Those legendary parties began getting busted by local law enforcement and eventually wound down and largely disappeared. Today, they still exist—very underground, and as rare treats. They also live on in many of our minds. I will never forget seeing Fatso Jetson in a canyon on a cardboard stage and being blown away—almost literally—along with hundreds of other Fatso Jetson fans.

Since Dead Issue, the first band Lalli formed in 1981, he has attracted other musicians who were fearless and like-minded in the way they thought about creating music, in bands including Fatso Jetson and Yawning Man. Players like Arce, Scott Reeder, Alfredo Hernandez, Larry Lalli (Mario’s cousin), Rob Peterson, Tony Tornay and Brant Bjork have been in and out of many music projects together over the years. Today, these musicians attract tens of thousands of music fans when they tour Europe each year with their various bands, and are widely regarded as movers and shakers who helped define a genre: desert rock.

As a songwriter, Mario seems to be a bottomless pit of innovation. As a guitarist, he is a tone master who has a passion for the surfed-out guitar tones of the 1960s. He pulls from a wide range of styles and nuances of jazz, punk, acid rock and blues, which can all be experienced within the realms of Fatso Jetson. As a bassist, he has an identifiable style that is riff-driven with a deep sense of exploration. Listening to his contributions to Yawning Man, you feel you are riding a great wave with a torrid rip current looming beneath.

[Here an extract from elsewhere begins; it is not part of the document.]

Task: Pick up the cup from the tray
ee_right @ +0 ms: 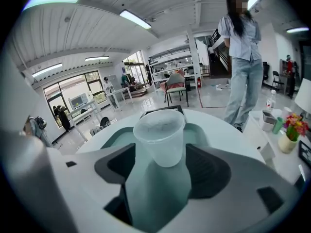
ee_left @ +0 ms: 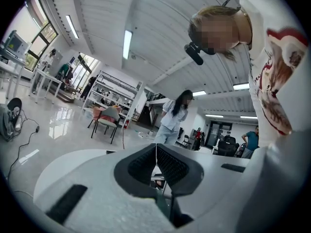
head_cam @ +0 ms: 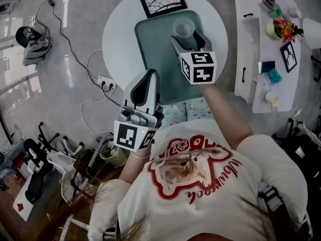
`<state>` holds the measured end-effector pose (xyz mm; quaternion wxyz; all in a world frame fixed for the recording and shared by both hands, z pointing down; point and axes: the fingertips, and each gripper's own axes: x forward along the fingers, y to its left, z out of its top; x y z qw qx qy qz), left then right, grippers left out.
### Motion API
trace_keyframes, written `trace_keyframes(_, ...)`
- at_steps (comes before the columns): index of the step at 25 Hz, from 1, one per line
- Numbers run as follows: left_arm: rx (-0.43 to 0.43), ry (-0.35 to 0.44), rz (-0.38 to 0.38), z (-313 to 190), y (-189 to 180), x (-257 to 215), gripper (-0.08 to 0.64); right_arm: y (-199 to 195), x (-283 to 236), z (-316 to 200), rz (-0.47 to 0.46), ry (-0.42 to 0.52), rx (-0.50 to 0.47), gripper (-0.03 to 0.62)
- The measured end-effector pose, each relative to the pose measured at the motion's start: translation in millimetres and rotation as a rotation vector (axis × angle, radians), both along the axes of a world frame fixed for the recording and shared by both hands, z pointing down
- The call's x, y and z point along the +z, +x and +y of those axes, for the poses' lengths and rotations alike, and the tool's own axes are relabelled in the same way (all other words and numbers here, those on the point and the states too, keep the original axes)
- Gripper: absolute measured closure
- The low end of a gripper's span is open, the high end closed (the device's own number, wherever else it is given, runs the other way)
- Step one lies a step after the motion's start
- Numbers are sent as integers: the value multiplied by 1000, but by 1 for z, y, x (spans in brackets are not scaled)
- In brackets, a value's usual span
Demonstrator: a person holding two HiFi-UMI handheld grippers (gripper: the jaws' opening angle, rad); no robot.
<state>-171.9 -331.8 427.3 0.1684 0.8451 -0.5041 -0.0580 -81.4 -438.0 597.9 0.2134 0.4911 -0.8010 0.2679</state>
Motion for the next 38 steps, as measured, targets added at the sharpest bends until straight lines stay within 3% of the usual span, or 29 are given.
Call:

Meanwhile, guitarist and composer Gary Arce could be called the Frank Zappa of the desert. He is a true artist who has never allowed musical knowledge to trump pure imagination. He fearlessly explores complex times, mood-altering motifs and intricate ideas through unique instrumentation ranging from knee-benders mounted on vintage guitars, to vintage amps that produce specific tones. Gary can pick up any instrument, whether or not he has ever played it, and find his way to the sounds he envisions in his mind’s eye. Examples of this can be heard in the music of early Fatso Jetson, Yawning Man, Ten East and most definitely in the work of the late, lamented Sort of Quartet.

Yawning Man

It all started on what had been a very long day for Mario Lalli.

“Alfredo (Hernandez) and I were living at Mario’s, and neither of us had jobs,” Arce remembered. “Mario would go off to work each day, and Fredo and I would get up, start drinking beer and writing music.

“One day, Mario came home after what must have been a brutal day of work. He walked into the room where we were loudly jamming and asked if we minded cooling it. … He seemed sort of bummed and went into his bedroom to lay down. When he left the room, Alfredo said, ‘Maybe he wants to jam with us?’ I walked back to his room and asked if he wanted to jam, and I swear, he sprung up from the bed wide-eyed and bushy-tailed.

“Yawning Man was born.”

In its earliest version in the 1980s, Yawning Man included Arce (guitar), Lalli (bass), Larry Lalli (second guitar) and Hernandez (drums). Yawning Man created deep sonic landscapes, and explored textures and moods with expansive jams fueled by the imagination and guitar genius of Gary. Today, Yawning Man continues to influence bands and cultivate a following as a cult favorite. The band slipped apart for awhile, but over the years, the members would regroup and go on to create new music. It wasn’t until 2005 that the band finally recorded a full length record, Rock Formations, which was followed by Vista Point (2007) and Nomadic Pursuits (2010). There are also several EPs out there including a Fatso Jetson/Yawning Man split in 2013.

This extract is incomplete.